Fig. 1: Chemical structure of Resveratrol

Parkinson’s disease (PD) is the second most common, progressive and age related neurodegenerative disorder of the nervous system mostly affecting the middle aged or elderly people. The basic pathology is the selective and progressive loss of nigral dopaminergic neurons responsible for dopamine production in the substantia nigra pars compacta (SNc) in midbrain and several other factors including free radicals generation, oxidative stress, mitochondrial dysfunction, aging, and over load of calcium ³.

Amongst different causes of dopaminergic neurons loss, oxidative stress is the leading cause of Parkinson’s disease because of its ability to metabolize dopamine into hydrogen peroxide (H₂O₂) and other reactive oxygen species (ROS) ⁴. Resveratrol has been widely tested for its neuroprotective activity against Parkinson’s disease where it acts by inhibiting Reactive Oxygen Species (ROS) by activating AMP activated kinase (AMPK) ⁵. The neuroprotective effects have been confirmed in several animal model studies ^6-8. Resveratrol treatment reduces accumulation of beta-amyloid, a main culprit in Alzheimer's disease ⁹.

Several analytical techniques including reverse phase high performance liquid chromatography (RP-HPLC) with UV ^10-11, electrochemical ¹², fluorescence ¹³ and chemiluminescence detectors ¹⁴ have been developed for quantification of resveratrol in wines and grapes.

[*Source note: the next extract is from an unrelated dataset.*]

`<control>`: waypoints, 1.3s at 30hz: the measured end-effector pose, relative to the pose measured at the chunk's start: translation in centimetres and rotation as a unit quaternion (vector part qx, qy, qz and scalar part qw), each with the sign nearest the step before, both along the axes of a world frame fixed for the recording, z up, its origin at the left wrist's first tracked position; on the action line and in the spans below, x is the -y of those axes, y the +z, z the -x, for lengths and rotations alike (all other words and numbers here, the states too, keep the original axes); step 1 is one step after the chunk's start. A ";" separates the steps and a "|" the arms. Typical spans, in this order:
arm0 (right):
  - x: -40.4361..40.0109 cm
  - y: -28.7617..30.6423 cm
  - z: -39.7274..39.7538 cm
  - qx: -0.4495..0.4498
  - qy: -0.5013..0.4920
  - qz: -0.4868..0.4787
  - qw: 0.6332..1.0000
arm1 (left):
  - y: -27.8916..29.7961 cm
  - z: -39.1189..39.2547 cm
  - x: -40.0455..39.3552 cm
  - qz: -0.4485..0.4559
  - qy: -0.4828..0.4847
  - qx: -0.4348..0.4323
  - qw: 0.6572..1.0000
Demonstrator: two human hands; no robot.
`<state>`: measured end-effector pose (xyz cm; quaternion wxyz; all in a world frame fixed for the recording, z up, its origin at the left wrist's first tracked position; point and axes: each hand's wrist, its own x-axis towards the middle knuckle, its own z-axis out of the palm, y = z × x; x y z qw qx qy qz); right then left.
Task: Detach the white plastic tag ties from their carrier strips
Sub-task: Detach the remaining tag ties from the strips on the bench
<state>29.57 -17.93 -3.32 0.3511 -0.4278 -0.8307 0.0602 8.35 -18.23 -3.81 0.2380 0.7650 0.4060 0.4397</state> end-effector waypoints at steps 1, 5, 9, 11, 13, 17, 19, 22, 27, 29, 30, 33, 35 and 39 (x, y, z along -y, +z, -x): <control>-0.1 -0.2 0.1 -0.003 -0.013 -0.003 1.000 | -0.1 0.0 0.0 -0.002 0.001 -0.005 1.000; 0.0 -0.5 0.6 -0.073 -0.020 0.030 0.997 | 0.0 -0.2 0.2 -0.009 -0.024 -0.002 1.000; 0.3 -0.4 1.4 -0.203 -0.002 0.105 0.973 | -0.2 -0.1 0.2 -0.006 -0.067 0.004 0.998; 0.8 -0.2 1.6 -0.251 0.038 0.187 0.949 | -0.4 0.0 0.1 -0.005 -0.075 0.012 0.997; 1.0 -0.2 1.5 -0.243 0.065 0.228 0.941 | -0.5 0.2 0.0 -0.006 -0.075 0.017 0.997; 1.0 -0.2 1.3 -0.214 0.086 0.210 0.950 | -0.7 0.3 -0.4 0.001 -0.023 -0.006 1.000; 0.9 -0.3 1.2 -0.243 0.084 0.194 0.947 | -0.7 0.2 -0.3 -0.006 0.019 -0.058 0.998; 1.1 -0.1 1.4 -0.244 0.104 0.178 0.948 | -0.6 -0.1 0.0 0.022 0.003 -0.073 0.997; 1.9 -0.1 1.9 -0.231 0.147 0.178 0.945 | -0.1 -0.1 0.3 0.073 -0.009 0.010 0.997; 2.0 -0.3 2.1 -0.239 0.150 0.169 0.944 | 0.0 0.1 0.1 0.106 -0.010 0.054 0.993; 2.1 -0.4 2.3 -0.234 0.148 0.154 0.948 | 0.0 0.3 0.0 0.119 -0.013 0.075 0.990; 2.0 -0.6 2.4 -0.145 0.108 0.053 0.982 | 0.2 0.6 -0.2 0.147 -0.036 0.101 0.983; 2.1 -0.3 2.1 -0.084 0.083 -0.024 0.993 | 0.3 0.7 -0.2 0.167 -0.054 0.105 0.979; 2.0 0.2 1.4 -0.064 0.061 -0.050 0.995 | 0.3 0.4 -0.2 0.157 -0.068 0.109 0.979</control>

LC-MS method has been developed and used to analyze total resveratrol content in fruit products and wines ^{15, 1}. HPLC has also been used to determine the concentration of resveratrol in plasma and urine ^16-17. Solid state stability of resveratrol in different stressed conditions was studied ^{18, 19}.

But so far, to our present knowledge, no stability indicating high performance liquid chromatography (HPLC) method has been developed for the determination of resveratrol in the presence of its degradation products using the International Conference on Harmonization (ICH) guidelines for stress-testing. Stability indicating methods are used to discriminate between major active pharmaceutical ingredient and its degradation product(s), process impurities, excipients, or other potential impurities ²⁰. According to ICH guideline Q1A (R2), the stability testing of drug substances should be carried out under different stress conditions such as hydrolysis, oxidation, photolysis, and thermal degradation to validate the stability indicating supremacy of analytical methods used for the analysis of stability samples.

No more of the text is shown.